*Task to complete*
Please copy each line of the listing below precisely, excluding the images.
:::
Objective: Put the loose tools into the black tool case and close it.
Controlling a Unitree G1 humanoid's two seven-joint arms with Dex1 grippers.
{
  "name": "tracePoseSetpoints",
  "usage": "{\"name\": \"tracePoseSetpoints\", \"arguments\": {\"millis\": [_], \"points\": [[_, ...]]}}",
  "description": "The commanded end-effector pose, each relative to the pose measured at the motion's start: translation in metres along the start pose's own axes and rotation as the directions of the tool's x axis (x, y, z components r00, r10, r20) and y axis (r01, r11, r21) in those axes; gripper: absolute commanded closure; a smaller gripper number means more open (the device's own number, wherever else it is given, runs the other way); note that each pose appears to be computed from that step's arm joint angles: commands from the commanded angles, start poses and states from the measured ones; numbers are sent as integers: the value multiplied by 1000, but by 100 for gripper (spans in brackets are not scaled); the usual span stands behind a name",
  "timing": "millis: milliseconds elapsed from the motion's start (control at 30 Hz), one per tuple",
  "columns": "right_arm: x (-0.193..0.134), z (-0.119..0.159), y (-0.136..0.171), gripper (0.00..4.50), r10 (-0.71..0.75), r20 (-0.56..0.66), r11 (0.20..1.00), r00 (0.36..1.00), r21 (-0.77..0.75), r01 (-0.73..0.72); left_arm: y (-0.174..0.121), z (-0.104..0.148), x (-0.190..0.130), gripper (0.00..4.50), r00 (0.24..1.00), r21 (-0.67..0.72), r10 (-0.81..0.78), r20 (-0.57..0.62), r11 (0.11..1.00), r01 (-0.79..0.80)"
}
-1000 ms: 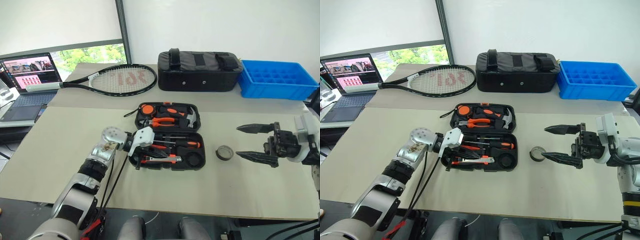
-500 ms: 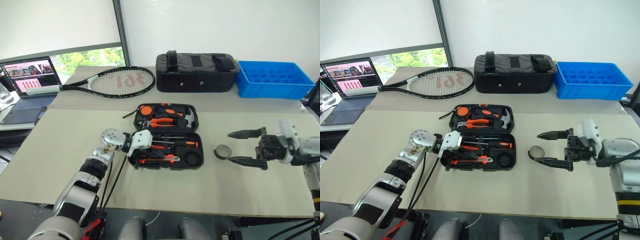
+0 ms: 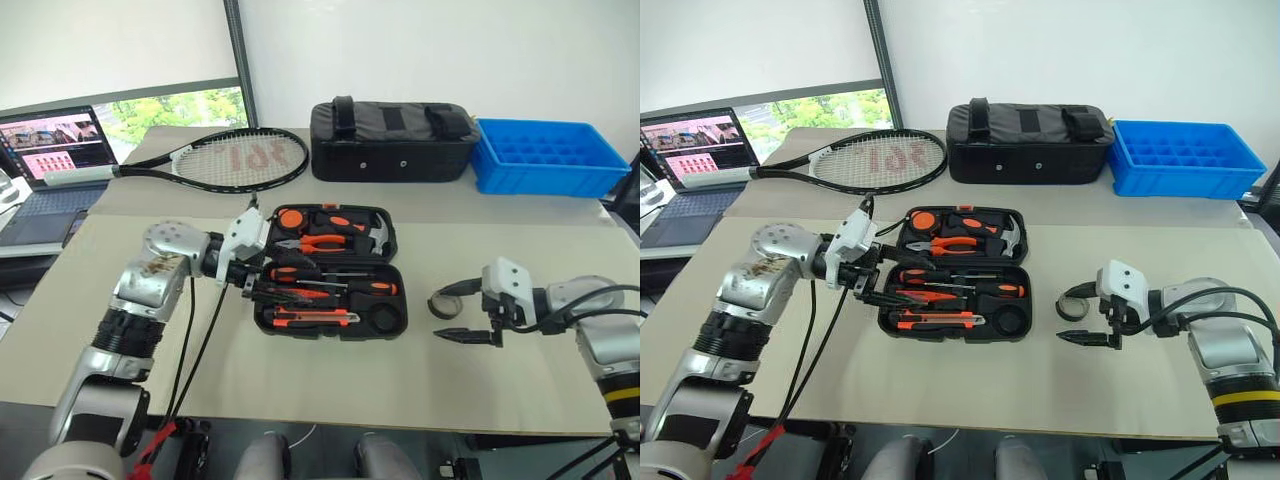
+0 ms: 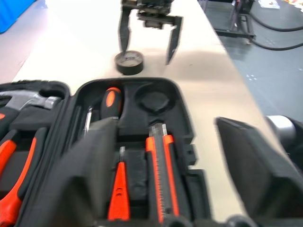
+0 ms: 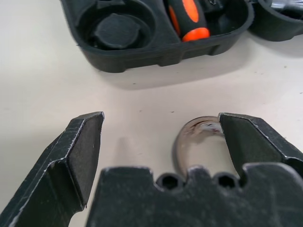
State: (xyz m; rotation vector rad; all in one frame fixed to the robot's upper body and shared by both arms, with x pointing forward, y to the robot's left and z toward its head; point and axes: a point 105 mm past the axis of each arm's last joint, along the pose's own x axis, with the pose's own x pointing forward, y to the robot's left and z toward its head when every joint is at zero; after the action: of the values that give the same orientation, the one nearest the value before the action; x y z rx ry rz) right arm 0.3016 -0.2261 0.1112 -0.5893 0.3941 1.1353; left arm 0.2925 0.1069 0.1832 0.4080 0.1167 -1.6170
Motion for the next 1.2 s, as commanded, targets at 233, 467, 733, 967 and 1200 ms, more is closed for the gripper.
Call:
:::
*Result of the exercise*
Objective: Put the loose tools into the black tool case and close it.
Controlling a Unitree G1 humanoid's two seven-joint arms with Dex1 grippers.
{
  "name": "tracePoseSetpoints",
  "usage": "{\"name\": \"tracePoseSetpoints\", \"arguments\": {\"millis\": [_], \"points\": [[_, ...]]}}",
  "description": "The commanded end-effector pose, each relative to the pose measured at the motion's start: translation in metres along the start pose's own axes and rotation as the directions of the tool's x axis (x, y, z components r00, r10, r20) and y axis (r01, r11, r21) in those axes; gripper: absolute commanded closure; a smaller gripper number means more open (the device's own number, wherever else it is given, runs the other way); note that each pose appears to be computed from that step's arm joint angles: commands from the commanded angles, start poses and states from the measured ones; numbers are sent as integers: the value multiplied by 1000, but by 100 for gripper (spans in brackets are not scaled); the usual span stands behind a name",
  "timing": "millis: milliseconds elapsed from the motion's start (control at 30 Hz), one per tuple",
  "columns": "right_arm: x (-0.193..0.134), z (-0.119..0.159), y (-0.136..0.171), gripper (0.00..4.50), r10 (-0.71..0.75), r20 (-0.56..0.66), r11 (0.20..1.00), r00 (0.36..1.00), r21 (-0.77..0.75), r01 (-0.73..0.72); left_arm: y (-0.174..0.121), z (-0.104..0.148), x (-0.190..0.130), gripper (0.00..4.50), r00 (0.24..1.00), r21 (-0.67..0.72), r10 (-0.81..0.78), r20 (-0.57..0.62), r11 (0.11..1.00), r01 (-0.79..0.80)"
}
-1000 ms: 
-500 ms: 
+0 ms: 
+0 ms: 
+0 ms: 
State: (xyz m; rotation vector rad; all in one frame fixed to the robot's upper body and shared by both arms, with x pointing forward, y to the robot's left and z toward its head; point and axes: a point 105 mm past the axis of each arm's last joint, along the pose's own x axis, with the pose's own x pointing forward, y to the robot's left and z toward its head when every joint is at zero; after the action: of the values that give the same orientation, the one nearest the value before the action; x y z rx ry rz) right arm 0.3016 -0.2261 0.1112 -0.5893 0.3941 1.1353; left arm 0.2925 0.1069 0.1832 0.4080 0.1167 -1.6170
Motion for the next 1.2 s, as commanded, targets at 233, 467, 733, 967 and 1200 ms, more is closed for the gripper.
Call:

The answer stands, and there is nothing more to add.